Serrano
- Full name: Grêmio Recreativo Serrano
- Nicknames: Lobo da Serra Alviverde
- Founded: 20 September 1989; 36 years ago
- Ground: Presidente Vargas, Campina Grande
- Capacity: 16,000
- Chairman: Valdir Cabral
- Manager: Jairo Santos
- League: Campeonato Paraibano Segunda Divisão
- 2025 [pt]: Paraibano Segunda Divisão, 7th of 10
| Home colours | Away colours |

= Grêmio Recreativo Serrano =

Grêmio Recreativo Serrano, usually known as Serrano-PB or Serrano, is a Brazilian football club from Campina Grande.

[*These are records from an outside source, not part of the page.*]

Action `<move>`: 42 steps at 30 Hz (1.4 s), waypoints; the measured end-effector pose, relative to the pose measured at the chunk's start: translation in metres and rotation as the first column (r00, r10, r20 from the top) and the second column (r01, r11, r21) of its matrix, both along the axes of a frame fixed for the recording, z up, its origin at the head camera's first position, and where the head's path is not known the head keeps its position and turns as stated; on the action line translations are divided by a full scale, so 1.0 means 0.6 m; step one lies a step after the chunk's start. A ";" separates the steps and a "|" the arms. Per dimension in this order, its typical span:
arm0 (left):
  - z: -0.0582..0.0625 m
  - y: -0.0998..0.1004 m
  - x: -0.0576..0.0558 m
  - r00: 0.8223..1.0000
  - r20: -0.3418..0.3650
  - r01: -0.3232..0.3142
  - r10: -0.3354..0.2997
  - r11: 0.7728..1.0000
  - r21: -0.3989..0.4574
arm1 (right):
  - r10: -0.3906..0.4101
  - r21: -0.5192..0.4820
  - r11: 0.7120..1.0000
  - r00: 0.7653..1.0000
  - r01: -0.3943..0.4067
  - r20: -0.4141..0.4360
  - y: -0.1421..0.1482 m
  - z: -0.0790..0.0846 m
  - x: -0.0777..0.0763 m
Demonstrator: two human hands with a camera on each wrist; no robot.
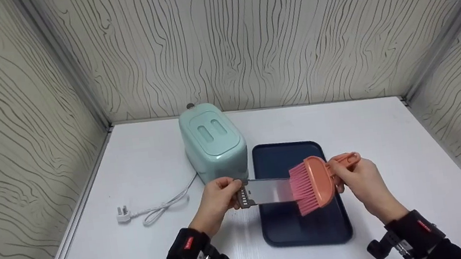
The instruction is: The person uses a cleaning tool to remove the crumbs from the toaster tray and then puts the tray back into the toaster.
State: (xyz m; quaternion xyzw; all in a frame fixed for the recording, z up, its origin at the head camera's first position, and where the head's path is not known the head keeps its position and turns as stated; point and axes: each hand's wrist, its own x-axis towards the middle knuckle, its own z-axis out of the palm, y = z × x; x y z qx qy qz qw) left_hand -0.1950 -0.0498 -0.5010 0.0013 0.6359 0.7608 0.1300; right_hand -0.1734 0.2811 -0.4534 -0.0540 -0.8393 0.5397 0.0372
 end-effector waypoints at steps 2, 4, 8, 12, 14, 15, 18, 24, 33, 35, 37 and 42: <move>0.000 0.000 -0.001 1.000 -0.002 -0.003 0.003 1.000 -0.001 | -0.009 0.003 1.000 1.000 0.009 0.001 0.003 -0.002 -0.001; 0.000 0.001 -0.001 1.000 -0.001 -0.006 0.006 1.000 -0.007 | -0.018 -0.001 1.000 1.000 0.018 0.003 0.005 -0.004 -0.003; 0.000 0.004 0.000 1.000 -0.002 -0.014 0.014 1.000 -0.027 | -0.031 0.000 1.000 0.999 0.031 0.006 0.008 -0.006 -0.004; 0.000 0.007 0.000 1.000 0.001 -0.023 0.023 0.999 -0.048 | -0.038 -0.002 0.999 0.999 0.038 0.000 0.012 -0.006 -0.003; 0.001 0.007 0.001 1.000 0.001 -0.029 0.029 0.998 -0.058 | -0.041 -0.008 0.999 0.999 0.041 -0.004 0.013 -0.004 -0.001; 0.000 0.008 0.001 0.999 -0.001 -0.032 0.032 0.998 -0.062 | -0.043 -0.009 0.999 0.999 0.043 -0.004 0.014 -0.003 0.000; 0.002 0.008 0.002 0.999 0.001 -0.041 0.042 0.997 -0.067 | -0.055 -0.013 0.998 0.998 0.055 -0.004 0.019 -0.002 0.002; 0.002 0.008 0.003 0.999 0.004 -0.049 0.049 0.997 -0.061 | -0.088 -0.021 0.996 0.996 0.087 -0.027 0.025 -0.003 0.002; 0.000 0.010 0.005 0.998 0.014 -0.057 0.057 0.997 -0.049 | -0.159 -0.289 0.947 0.986 0.140 -0.046 0.010 0.001 -0.006; -0.002 0.011 0.005 0.998 0.014 -0.059 0.060 0.997 -0.050 | -0.162 -0.358 0.924 0.986 0.136 -0.043 0.001 0.001 -0.009; -0.003 0.012 0.006 0.998 0.015 -0.063 0.064 0.996 -0.055 | -0.157 -0.406 0.905 0.987 0.125 -0.045 -0.009 0.000 -0.011; -0.003 0.014 0.006 0.998 0.014 -0.068 0.069 0.996 -0.061 | -0.159 -0.449 0.886 0.985 0.112 -0.068 -0.031 -0.008 -0.014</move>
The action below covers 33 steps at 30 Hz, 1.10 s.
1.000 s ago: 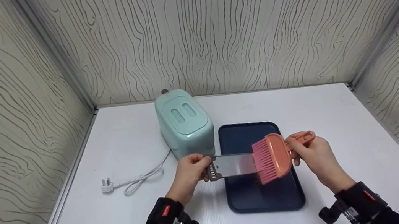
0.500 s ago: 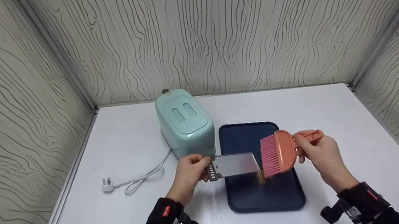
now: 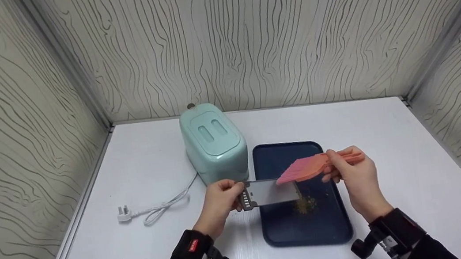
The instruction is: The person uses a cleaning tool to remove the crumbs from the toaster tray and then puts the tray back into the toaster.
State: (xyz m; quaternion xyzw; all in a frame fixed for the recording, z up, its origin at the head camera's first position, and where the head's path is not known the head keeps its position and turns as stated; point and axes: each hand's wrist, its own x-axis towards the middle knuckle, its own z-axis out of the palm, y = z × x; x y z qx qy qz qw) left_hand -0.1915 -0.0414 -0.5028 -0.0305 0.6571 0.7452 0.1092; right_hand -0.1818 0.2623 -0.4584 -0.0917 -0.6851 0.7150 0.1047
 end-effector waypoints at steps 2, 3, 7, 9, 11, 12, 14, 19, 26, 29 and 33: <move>0.000 0.000 -0.001 1.000 0.002 0.003 -0.003 1.000 0.004 | -0.003 -0.008 1.000 1.000 0.002 -0.006 -0.005 -0.005 -0.001; -0.001 0.001 -0.001 1.000 0.002 0.004 -0.004 1.000 0.007 | -0.001 -0.008 1.000 1.000 0.001 -0.005 -0.007 -0.007 -0.001; -0.003 -0.001 -0.002 1.000 0.000 0.001 -0.001 1.000 0.013 | 0.018 0.019 1.000 1.000 -0.018 0.015 -0.010 -0.017 -0.002; -0.004 -0.001 -0.002 1.000 -0.005 0.002 -0.002 1.000 0.012 | 0.022 0.026 0.999 0.999 -0.023 0.027 -0.009 -0.022 -0.002; -0.005 -0.001 -0.002 1.000 -0.018 0.009 -0.008 1.000 0.003 | 0.022 0.025 0.999 0.999 -0.023 0.035 -0.006 -0.025 -0.001; -0.004 -0.001 -0.002 1.000 -0.025 0.013 -0.013 1.000 -0.001 | 0.020 0.025 0.999 0.999 -0.021 0.039 -0.004 -0.026 -0.001; -0.003 -0.001 -0.001 0.999 -0.031 0.020 -0.020 1.000 -0.007 | 0.016 0.026 1.000 0.999 -0.017 0.046 -0.001 -0.028 0.000; -0.002 0.003 0.000 0.999 -0.036 0.015 -0.015 1.000 -0.020 | 0.012 0.036 0.999 0.998 -0.014 0.069 0.004 -0.028 0.001; -0.004 0.007 0.000 0.999 -0.041 -0.001 0.001 1.000 -0.002 | 0.000 0.045 0.999 0.996 -0.004 0.089 0.005 -0.024 0.005; -0.007 0.007 -0.002 0.999 -0.050 -0.003 0.003 1.000 0.002 | -0.002 0.054 0.999 0.996 -0.003 0.092 0.006 -0.023 0.008; -0.010 0.006 -0.006 0.999 -0.046 -0.010 0.010 1.000 0.004 | 0.004 0.064 0.998 0.994 -0.011 0.113 0.009 -0.023 0.012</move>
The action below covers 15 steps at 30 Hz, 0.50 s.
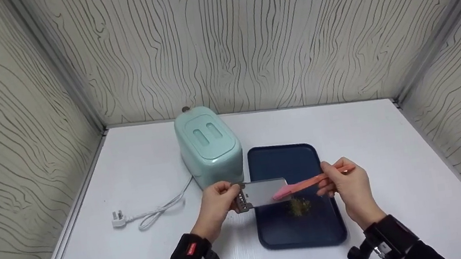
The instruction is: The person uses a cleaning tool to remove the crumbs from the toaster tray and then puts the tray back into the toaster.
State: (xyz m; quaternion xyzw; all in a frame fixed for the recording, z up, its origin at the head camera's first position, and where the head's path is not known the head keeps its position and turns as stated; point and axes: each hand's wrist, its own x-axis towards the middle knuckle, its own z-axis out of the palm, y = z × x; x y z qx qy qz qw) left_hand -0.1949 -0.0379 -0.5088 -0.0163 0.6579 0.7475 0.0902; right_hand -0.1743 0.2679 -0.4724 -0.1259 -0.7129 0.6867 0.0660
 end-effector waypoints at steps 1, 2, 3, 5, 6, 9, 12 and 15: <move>0.000 -0.001 0.000 1.000 0.003 -0.002 0.002 1.000 0.002 | 0.002 0.001 1.000 1.000 -0.002 0.005 0.000 -0.001 0.000; 0.001 -0.001 0.000 1.000 0.007 -0.004 0.004 1.000 0.006 | 0.003 0.004 1.000 1.000 -0.003 0.009 0.001 -0.001 0.001; 0.002 -0.001 0.000 1.000 0.010 -0.006 0.006 1.000 0.008 | 0.004 0.006 1.000 1.000 -0.004 0.014 0.002 -0.001 0.001; 0.002 -0.002 0.000 1.000 0.012 -0.007 0.006 1.000 0.016 | 0.003 0.013 1.000 1.000 -0.004 0.023 0.004 -0.002 0.002; 0.003 -0.002 0.000 1.000 0.015 -0.008 0.008 1.000 0.018 | 0.005 0.017 1.000 1.000 -0.005 0.030 0.005 -0.002 0.002; 0.001 -0.003 0.000 1.000 0.015 -0.012 0.012 1.000 0.022 | 0.009 0.026 1.000 0.999 -0.011 0.046 0.010 -0.001 0.004; -0.001 -0.003 0.000 1.000 0.011 -0.017 0.017 1.000 0.020 | 0.017 0.030 0.999 0.999 -0.018 0.049 0.015 -0.001 0.005; -0.001 -0.003 0.000 1.000 0.004 -0.018 0.018 1.000 0.014 | 0.016 0.040 0.999 0.999 -0.017 0.044 0.021 -0.001 0.006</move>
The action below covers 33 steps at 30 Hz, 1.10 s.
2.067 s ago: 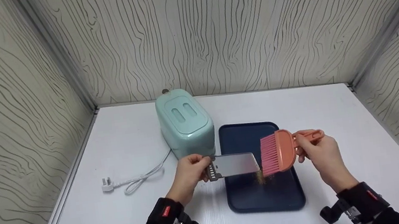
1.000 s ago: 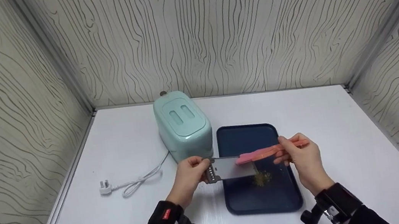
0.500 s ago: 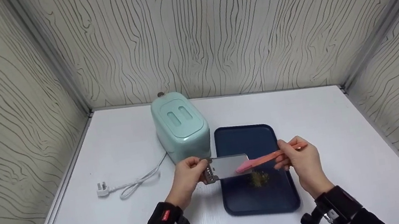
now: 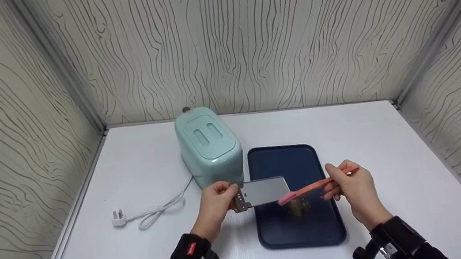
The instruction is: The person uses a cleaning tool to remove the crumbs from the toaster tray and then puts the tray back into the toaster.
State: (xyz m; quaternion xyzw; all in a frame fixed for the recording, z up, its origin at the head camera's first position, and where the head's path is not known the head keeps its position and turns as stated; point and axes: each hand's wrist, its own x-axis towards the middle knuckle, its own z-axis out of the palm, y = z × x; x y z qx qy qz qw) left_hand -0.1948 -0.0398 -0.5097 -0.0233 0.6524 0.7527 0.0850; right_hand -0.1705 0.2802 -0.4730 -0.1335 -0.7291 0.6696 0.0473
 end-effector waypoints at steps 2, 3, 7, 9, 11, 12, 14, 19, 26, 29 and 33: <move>-0.001 0.000 0.000 1.000 -0.001 -0.002 0.002 1.000 -0.005 | -0.003 0.004 1.000 1.000 0.003 0.001 0.004 -0.001 0.001; -0.001 0.000 0.001 1.000 0.000 -0.003 0.003 1.000 -0.006 | -0.006 0.005 1.000 1.000 0.006 0.003 0.006 -0.002 0.001; -0.001 0.001 0.003 1.000 0.003 -0.009 0.009 1.000 -0.017 | -0.015 0.015 1.000 1.000 0.015 0.013 0.014 -0.002 0.002; -0.001 0.001 0.003 1.000 0.001 -0.010 0.010 1.000 -0.014 | -0.020 0.028 0.999 1.000 0.020 0.016 0.019 -0.001 0.002; 0.000 0.002 0.004 1.000 0.004 -0.011 0.011 1.000 -0.009 | -0.022 0.044 0.999 0.999 0.021 0.023 0.024 0.002 0.002; 0.000 0.002 0.003 1.000 0.005 -0.010 0.010 1.000 -0.005 | -0.024 0.047 0.999 0.999 0.023 0.025 0.027 0.003 0.002; 0.002 0.002 0.004 1.000 0.006 -0.007 0.007 1.000 0.001 | -0.032 0.047 0.998 0.999 0.030 0.025 0.032 0.007 0.002; 0.004 0.004 0.003 1.000 0.004 -0.008 0.008 1.000 0.010 | -0.035 0.018 0.999 0.998 0.035 -0.045 0.035 0.020 -0.002; 0.002 0.007 0.008 1.000 0.018 0.009 -0.009 1.000 0.005 | 0.026 0.021 0.999 0.992 -0.024 -0.126 0.026 0.036 -0.003; 0.003 0.009 0.007 1.000 0.007 0.019 -0.019 1.000 0.007 | 0.044 0.003 0.999 0.985 -0.044 -0.169 0.017 0.045 -0.007; 0.004 0.010 0.009 1.000 0.013 0.025 -0.025 1.000 0.019 | 0.074 -0.038 0.996 0.976 -0.083 -0.203 -0.001 0.052 -0.010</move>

Serrano is currently ranked sixth among Paraíba teams in CBF's national club ranking, at 185th place overall.

==History==
Founded in 1989, the club joined the Federação Paraibana de Futebol in 1998, being crowned champions of the second division of the Campeonato Paraibano in the first year. After another five seasons in the first division, the club spent the 2005 season in the second division after one year unregistered.

Serrano returned to second division action in 2011, but was again unregistered for the following two years. The club only returned to the top tier in 2017, after finishing second in the previous year's second division.

The club finished third in the 2018 Campeonato Paraibano and qualified to the 2019 Campeonato Brasileiro Série D.